§ Work instructions:
In your copy, include every line of the listing below exactly but none of the pictures.

§ Given data:

+ + + + +

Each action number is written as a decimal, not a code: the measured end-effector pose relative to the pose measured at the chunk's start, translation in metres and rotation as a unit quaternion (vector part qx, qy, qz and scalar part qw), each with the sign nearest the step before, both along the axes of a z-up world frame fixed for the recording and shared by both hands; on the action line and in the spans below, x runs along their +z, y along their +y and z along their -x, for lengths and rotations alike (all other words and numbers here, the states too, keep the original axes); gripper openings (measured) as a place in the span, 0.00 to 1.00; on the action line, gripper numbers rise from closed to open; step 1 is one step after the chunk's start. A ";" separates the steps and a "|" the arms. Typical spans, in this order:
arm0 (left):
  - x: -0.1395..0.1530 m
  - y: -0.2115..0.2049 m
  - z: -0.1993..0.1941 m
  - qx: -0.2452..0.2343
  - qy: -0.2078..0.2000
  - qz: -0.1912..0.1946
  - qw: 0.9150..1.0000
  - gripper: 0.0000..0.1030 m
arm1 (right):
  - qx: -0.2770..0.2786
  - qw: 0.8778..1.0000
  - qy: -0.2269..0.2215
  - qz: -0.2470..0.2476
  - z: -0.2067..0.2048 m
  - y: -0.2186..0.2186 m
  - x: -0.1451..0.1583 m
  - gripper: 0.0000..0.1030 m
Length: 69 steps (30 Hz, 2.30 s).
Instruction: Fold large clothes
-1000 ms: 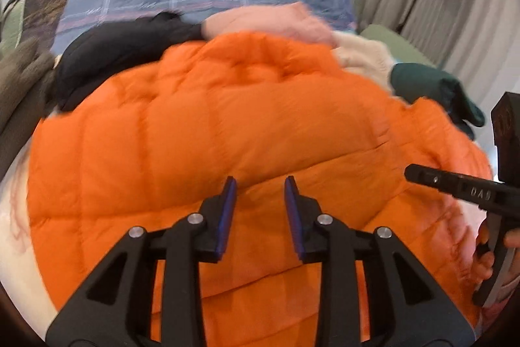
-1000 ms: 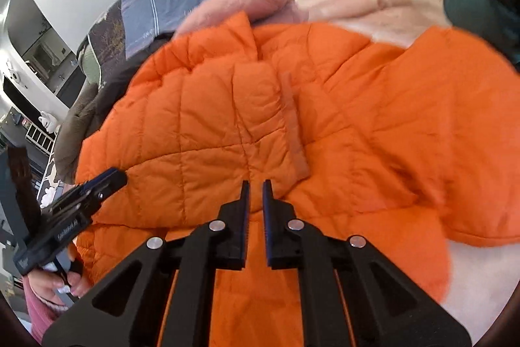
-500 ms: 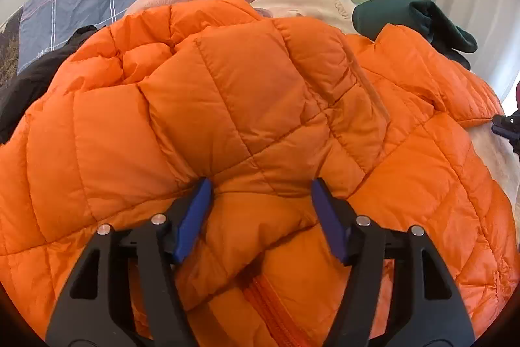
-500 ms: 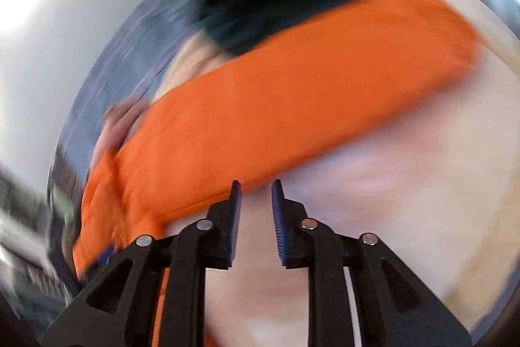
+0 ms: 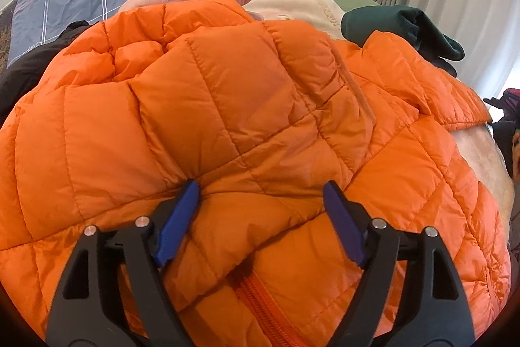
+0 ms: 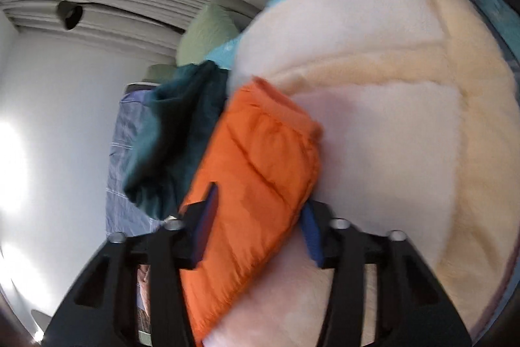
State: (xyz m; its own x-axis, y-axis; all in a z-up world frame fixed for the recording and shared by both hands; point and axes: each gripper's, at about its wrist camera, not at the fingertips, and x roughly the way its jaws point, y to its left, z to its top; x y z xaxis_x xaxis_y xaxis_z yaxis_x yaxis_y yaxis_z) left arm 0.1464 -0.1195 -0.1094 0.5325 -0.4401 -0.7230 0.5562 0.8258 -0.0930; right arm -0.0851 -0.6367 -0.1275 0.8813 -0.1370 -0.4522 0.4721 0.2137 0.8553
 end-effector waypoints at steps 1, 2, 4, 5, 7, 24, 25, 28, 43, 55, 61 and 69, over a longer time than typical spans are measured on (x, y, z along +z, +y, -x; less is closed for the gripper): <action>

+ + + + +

§ Solution:
Each action number is written as a decimal, not a code: the measured end-effector pose relative to the pose measured at the chunk's start, translation in metres and rotation as a unit quaternion (vector part qx, qy, qz and scalar part qw), each with the sign nearest the step before, both along the axes of a z-up world frame fixed for the recording and shared by both hands; on the action line and in the spans below, x runs along their +z, y along their +y and z along their -x, for lengths and rotations alike (all other words and numbers here, the states too, keep the original axes); gripper openings (measured) as a place in the span, 0.00 to 1.00; on the action line, gripper numbers rise from closed to open; step 1 is one step after the chunk's start. A ";" separates the steps and a "|" the arms. Typical spans, in this order:
arm0 (left):
  - x: -0.1395..0.1530 m
  - y: -0.2115..0.2049 m
  - z: -0.1993..0.1941 m
  - qx: -0.2452..0.2343
  - qy: -0.2078..0.2000
  - qz: -0.1912..0.1946
  - qw: 0.9150..1.0000
  - gripper: 0.0000..0.1030 m
arm1 (right):
  - qx: -0.2770..0.2786
  - qw: 0.8778..1.0000
  - qy: -0.2269..0.2215
  - qz: -0.2470..0.2476
  - z: -0.2067..0.2048 m
  - y: -0.2186..0.2186 m
  - x: -0.1451..0.1583 m
  - gripper: 0.0000..0.1030 m
Length: 69 steps (30 Hz, 2.30 s).
Instruction: Fold large clothes
-1000 ms: 
-1000 ms: 
-500 ms: 
-500 ms: 
+0 ms: 
+0 ms: 
State: (xyz m; its own x-axis, y-axis; all in a z-up world frame fixed for the recording and shared by both hands; point and axes: each gripper's, at about its wrist camera, not at the fingertips, and x roughly the way its jaws point, y to its left, z to its top; x y z xaxis_x xaxis_y xaxis_z yaxis_x yaxis_y yaxis_z) left arm 0.1464 -0.1195 -0.1094 0.5325 -0.4401 -0.7230 0.5562 0.8258 -0.0930; right arm -0.0851 -0.6367 -0.1275 0.8813 -0.1370 -0.4522 0.4721 0.2137 0.8553
 end-effector waypoints at steps 1, 2, 4, 5, 7, 24, 25, 28, 43, 55, 61 and 69, over a longer time than typical spans are measured on (x, y, z along +z, +y, -x; less is closed for the gripper): <action>

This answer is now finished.